马桶与饭碗:季羡林、余秋雨的推与就
蔡宏伟
一种弱势文化在发生巨变之前,总会有若干小丑出来跳梁。“五四”已矣,当初苦斗的哲人们业已萎顿,大师不再大了。可是在他们的唾余里居然蠕动着所谓的“大师”。
季羡林作为山东的农家子弟,在德国专攻活人已不说的吐火罗之类的语言,按理种田好,读书好,学好便好,学成归国也未必非要象牙筷子夹菜,把自己设想成稀有之物。而今年岁大了,东一枪西一枪地写些浪费“幼稚”的“好”学习的青年的时间的所谓返朴归真的文章。求名得名,大师也就大师了,可非要公开声明辞去若干种大师的称号。矫情如此,恰与鲁地男性外刚内怯的传统一致。
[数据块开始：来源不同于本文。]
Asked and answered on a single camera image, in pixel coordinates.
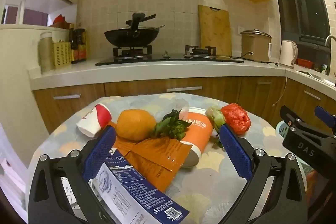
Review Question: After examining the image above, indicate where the black wok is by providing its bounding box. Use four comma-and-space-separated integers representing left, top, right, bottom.
104, 13, 161, 48

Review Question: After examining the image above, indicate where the wooden base cabinet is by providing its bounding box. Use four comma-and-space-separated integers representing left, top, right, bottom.
33, 76, 336, 136

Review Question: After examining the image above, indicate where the beige rice cooker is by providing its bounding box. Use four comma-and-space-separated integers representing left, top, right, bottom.
240, 29, 272, 63

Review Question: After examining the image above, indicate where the grey thermos bottle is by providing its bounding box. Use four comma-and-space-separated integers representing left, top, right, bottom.
39, 32, 55, 74

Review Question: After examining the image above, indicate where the white cable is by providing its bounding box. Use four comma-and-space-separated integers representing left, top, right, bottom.
272, 77, 287, 107

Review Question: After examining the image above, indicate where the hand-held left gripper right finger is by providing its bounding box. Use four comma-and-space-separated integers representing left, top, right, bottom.
219, 124, 308, 224

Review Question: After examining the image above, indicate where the black utensil handle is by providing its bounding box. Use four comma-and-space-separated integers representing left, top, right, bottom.
125, 13, 157, 25

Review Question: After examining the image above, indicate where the blue and white carton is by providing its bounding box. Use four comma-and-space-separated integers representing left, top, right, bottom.
89, 147, 190, 224

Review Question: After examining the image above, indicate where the wooden cutting board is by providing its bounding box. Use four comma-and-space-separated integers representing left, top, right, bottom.
197, 5, 232, 56

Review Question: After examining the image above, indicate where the tall dark sauce bottle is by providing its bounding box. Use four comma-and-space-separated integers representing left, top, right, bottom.
69, 24, 79, 64

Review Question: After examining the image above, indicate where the red plastic bag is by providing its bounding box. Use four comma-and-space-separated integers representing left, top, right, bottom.
220, 103, 252, 135

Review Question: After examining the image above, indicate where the red plastic box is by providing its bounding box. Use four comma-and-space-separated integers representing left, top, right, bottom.
294, 57, 314, 69

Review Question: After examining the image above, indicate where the red and white paper cup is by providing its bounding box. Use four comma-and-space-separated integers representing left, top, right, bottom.
76, 104, 113, 138

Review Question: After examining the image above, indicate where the orange foil packet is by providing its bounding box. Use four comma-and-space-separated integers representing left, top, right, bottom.
112, 122, 194, 193

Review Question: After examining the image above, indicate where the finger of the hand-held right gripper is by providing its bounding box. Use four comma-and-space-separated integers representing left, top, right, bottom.
280, 105, 331, 139
314, 105, 336, 136

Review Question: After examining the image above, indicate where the white electric kettle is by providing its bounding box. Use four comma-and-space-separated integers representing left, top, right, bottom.
279, 40, 299, 68

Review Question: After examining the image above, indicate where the clear printed plastic bag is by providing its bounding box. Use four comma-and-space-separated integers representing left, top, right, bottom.
168, 98, 190, 119

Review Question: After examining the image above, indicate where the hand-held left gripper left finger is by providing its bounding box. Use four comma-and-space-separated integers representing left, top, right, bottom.
28, 126, 117, 224

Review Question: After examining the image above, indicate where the orange fruit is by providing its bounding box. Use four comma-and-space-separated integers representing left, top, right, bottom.
116, 109, 157, 141

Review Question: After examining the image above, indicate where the black gas stove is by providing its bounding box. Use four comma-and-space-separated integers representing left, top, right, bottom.
95, 45, 244, 67

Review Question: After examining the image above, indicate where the yellow slotted basket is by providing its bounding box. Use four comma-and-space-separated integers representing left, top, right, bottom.
53, 42, 73, 68

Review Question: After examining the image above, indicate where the dark bottle with red label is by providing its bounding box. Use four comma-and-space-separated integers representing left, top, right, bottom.
77, 28, 88, 61

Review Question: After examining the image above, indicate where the green leafy vegetable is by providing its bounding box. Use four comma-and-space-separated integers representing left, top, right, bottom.
152, 109, 192, 140

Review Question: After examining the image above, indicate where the metal faucet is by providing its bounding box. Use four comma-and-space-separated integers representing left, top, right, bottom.
325, 35, 336, 75

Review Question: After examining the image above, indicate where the fan-patterned tablecloth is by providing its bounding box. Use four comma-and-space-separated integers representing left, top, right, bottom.
25, 93, 308, 224

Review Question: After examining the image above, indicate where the dark window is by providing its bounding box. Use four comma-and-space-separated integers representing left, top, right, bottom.
270, 0, 336, 51

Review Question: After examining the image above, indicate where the pale vegetable stalk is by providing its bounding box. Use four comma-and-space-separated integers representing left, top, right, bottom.
205, 105, 226, 148

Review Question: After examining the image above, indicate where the metal cabinet handle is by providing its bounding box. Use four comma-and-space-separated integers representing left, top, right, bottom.
54, 94, 82, 101
304, 91, 322, 101
166, 86, 203, 93

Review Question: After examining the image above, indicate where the orange and white drink cup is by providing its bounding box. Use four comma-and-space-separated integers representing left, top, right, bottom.
181, 106, 215, 168

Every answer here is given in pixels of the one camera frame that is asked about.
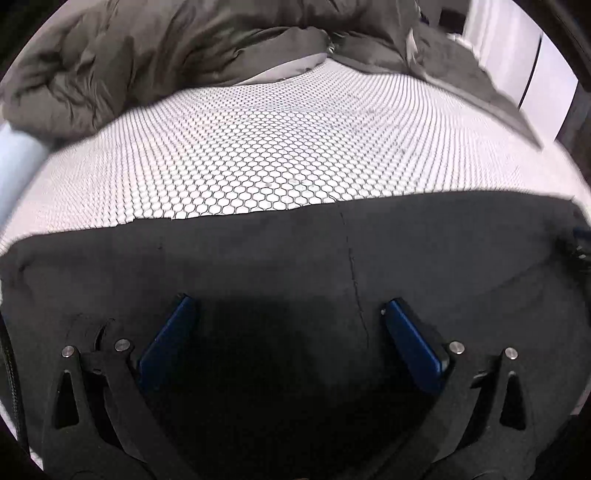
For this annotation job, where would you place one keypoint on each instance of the bed with hexagon patterned sheet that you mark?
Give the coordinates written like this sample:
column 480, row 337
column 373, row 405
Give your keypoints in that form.
column 277, row 152

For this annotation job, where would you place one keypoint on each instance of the grey duvet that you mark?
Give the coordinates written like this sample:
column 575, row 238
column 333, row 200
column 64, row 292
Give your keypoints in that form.
column 115, row 60

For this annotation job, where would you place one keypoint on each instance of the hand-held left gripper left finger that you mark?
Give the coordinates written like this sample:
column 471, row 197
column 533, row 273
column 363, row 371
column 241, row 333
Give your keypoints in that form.
column 166, row 344

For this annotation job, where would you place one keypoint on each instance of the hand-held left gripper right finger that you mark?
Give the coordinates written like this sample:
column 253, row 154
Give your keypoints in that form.
column 413, row 346

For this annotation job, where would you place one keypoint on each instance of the black pants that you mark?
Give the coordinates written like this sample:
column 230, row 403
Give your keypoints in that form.
column 277, row 258

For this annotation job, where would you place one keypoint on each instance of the light blue pillow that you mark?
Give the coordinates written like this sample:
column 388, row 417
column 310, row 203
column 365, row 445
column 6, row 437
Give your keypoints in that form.
column 18, row 166

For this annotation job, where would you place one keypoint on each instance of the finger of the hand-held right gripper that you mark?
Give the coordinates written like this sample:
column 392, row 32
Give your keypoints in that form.
column 581, row 247

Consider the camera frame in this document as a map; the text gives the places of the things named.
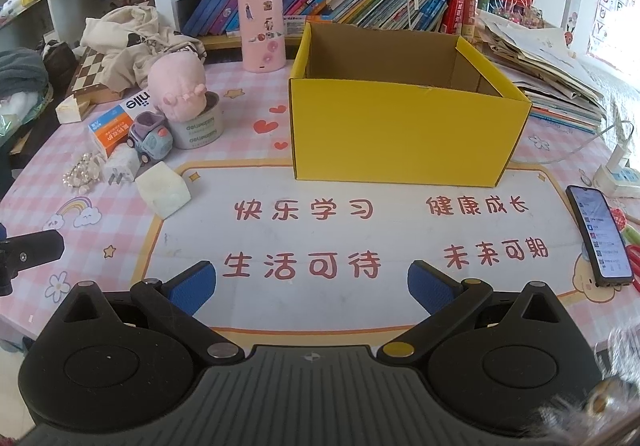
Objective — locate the beige cloth bag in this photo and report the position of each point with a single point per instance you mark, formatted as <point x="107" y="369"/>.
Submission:
<point x="130" y="33"/>

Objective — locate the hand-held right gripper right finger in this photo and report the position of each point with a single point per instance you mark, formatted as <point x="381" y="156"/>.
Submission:
<point x="432" y="286"/>

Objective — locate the white cube block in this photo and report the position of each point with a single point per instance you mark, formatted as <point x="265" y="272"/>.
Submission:
<point x="162" y="191"/>

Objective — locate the folding chessboard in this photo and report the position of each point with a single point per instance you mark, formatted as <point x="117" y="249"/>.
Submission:
<point x="90" y="70"/>

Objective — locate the stack of papers and workbooks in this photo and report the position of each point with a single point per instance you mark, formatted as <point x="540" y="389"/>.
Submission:
<point x="540" y="65"/>

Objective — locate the yellow cardboard box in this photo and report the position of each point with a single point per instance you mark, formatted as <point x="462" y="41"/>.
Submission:
<point x="400" y="135"/>

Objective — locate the grey blanket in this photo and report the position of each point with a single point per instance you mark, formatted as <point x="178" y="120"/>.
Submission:
<point x="22" y="73"/>

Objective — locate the white power strip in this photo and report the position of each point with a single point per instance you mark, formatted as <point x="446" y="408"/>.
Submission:
<point x="617" y="178"/>

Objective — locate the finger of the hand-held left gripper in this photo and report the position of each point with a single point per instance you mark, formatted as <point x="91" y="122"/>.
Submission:
<point x="35" y="250"/>

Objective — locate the white orange medicine box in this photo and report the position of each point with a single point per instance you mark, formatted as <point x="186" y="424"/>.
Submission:
<point x="107" y="130"/>

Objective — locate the pink printed desk mat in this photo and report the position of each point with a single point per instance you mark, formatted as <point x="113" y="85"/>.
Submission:
<point x="350" y="226"/>

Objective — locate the pearl ribbon hair accessory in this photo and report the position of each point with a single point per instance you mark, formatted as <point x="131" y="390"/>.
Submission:
<point x="82" y="173"/>

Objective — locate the pink sticker canister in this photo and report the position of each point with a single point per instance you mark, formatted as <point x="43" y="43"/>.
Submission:
<point x="260" y="25"/>

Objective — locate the pink plush toy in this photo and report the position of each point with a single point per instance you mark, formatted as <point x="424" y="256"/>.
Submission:
<point x="175" y="80"/>

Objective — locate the black bag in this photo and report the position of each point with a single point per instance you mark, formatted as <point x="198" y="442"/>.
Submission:
<point x="60" y="63"/>

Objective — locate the colourful bead trinkets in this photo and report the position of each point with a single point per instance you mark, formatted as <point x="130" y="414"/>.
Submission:
<point x="515" y="10"/>

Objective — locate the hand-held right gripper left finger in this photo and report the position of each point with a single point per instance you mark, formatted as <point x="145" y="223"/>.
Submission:
<point x="192" y="283"/>

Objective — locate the red standing book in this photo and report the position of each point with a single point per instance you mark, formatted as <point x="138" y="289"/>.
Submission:
<point x="455" y="13"/>

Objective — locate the white charger plug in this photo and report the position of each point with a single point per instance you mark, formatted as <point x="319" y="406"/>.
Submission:
<point x="122" y="165"/>

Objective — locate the small cream block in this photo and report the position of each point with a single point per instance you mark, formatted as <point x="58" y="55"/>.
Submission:
<point x="70" y="110"/>

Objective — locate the black smartphone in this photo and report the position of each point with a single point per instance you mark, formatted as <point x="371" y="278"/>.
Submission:
<point x="600" y="236"/>

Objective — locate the purple toy car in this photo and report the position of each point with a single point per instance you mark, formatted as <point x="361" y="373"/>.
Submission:
<point x="150" y="140"/>

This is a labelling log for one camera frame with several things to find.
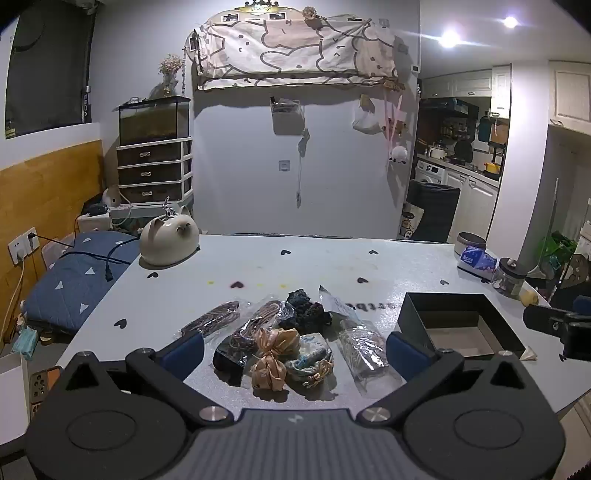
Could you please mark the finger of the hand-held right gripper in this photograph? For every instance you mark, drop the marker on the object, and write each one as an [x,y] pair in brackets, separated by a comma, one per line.
[549,318]

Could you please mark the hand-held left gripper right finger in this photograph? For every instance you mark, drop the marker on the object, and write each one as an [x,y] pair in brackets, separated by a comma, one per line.
[401,355]

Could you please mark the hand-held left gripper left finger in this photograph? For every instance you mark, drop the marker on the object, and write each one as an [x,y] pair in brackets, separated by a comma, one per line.
[185,354]

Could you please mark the black cardboard box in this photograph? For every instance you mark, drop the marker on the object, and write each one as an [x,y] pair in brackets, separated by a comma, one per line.
[461,339]

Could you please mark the clear packet with white label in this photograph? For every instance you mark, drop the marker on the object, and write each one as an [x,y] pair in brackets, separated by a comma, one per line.
[339,304]

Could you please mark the peach satin bow scrunchie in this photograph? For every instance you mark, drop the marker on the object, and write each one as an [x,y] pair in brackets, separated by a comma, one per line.
[272,355]

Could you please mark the blue floral scrunchie packet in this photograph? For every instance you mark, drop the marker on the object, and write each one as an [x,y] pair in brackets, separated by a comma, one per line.
[310,357]

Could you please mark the dark scrunchie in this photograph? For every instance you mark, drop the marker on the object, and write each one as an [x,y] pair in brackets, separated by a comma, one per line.
[302,308]

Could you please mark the yellow object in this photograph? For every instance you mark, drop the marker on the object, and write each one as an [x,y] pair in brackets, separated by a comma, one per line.
[530,297]

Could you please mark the glass jar with black lid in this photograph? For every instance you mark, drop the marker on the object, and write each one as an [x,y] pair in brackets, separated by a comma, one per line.
[508,277]

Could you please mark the green bag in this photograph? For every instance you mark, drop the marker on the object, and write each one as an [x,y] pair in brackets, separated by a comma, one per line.
[556,251]

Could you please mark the blue tissue packet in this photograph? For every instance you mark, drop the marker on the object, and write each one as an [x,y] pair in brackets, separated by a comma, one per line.
[478,258]

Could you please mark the round metal tin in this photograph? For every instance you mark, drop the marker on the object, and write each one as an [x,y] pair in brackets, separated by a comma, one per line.
[470,240]

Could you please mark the cream cat-shaped ornament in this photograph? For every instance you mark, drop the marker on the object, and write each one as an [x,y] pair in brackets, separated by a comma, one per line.
[168,237]

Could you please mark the bear print tote bag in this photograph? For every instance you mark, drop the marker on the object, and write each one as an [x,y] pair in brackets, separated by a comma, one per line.
[410,224]

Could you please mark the blue triangle print quilt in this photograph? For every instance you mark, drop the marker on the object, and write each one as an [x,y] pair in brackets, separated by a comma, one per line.
[78,277]

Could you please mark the white kitchen base cabinet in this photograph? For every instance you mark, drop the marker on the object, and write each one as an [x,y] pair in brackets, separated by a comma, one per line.
[471,207]

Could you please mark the black trash bin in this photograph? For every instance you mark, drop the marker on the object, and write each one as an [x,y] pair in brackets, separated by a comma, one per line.
[434,212]

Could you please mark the white humidifier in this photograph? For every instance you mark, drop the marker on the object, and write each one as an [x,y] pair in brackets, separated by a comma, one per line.
[111,196]

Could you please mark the white box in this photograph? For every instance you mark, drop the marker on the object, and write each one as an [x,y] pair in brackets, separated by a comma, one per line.
[13,397]

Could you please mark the white washing machine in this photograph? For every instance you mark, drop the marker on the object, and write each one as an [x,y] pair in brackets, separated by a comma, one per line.
[429,173]

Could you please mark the brown drawer cabinet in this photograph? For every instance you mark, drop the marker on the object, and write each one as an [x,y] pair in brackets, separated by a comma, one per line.
[154,170]

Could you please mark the white cooking pot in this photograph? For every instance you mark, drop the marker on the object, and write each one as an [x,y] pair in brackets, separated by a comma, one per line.
[436,151]

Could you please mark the hanging plush toy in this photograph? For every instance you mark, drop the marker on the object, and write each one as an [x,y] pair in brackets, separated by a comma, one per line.
[398,152]

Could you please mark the glass fish tank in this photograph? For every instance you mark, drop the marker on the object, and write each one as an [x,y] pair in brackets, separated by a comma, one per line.
[154,122]

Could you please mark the white hanging plastic bag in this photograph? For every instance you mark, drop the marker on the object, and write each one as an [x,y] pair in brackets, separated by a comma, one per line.
[367,121]

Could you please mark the dried flower vase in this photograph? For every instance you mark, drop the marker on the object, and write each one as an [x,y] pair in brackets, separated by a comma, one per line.
[170,74]

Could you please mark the dark window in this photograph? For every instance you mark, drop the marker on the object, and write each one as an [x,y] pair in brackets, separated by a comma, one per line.
[46,69]

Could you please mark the cartoon print cloth cover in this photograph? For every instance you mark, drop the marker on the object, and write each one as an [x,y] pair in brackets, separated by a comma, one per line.
[295,46]

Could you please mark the white wall socket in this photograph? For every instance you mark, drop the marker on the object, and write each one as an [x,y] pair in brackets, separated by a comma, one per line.
[22,244]

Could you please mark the wall switch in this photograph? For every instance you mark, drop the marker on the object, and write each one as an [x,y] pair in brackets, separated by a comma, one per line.
[284,165]

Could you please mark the white kitchen wall cabinet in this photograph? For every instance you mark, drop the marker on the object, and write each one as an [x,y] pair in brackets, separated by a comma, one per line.
[457,83]

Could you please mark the clear wall pocket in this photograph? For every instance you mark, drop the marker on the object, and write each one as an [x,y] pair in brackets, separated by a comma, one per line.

来自浙江农村的余秋雨形象不太好,沪郊小瘪三韩寒说余秋雨洗脸用的是油条,刻薄是刻薄了些,但与马兰搽满脂粉的半老徐娘的脸贴在一起时,我真担心会有油滴下来。他的起家史我不清楚,但凭几本贩卖知识的戏剧理论著作和硬伤累累的散文集子,就想推“作家”称号而就“学者”、“大师”的更“风雅”的称号,实在有些寒酸。
其实,拿笔写点东西,对季、余而言,是他们的饭碗。这是很幸福的!在中国,把写当饭碗的人多半面有菜色!可惜,饭碗用久了,他们不是想着如何推干就湿地去“人溺己溺”,而是把马桶的功能扩展给了饭碗:开始发泄了!矫情演变成发嗲,自大发展为无耻!
于是,2006年与2007年的岁末年初,发嗲的大师与无耻的大师半推半就地跳起了梁。他们借以遮羞的文化,是到了应该发生巨变的时候了!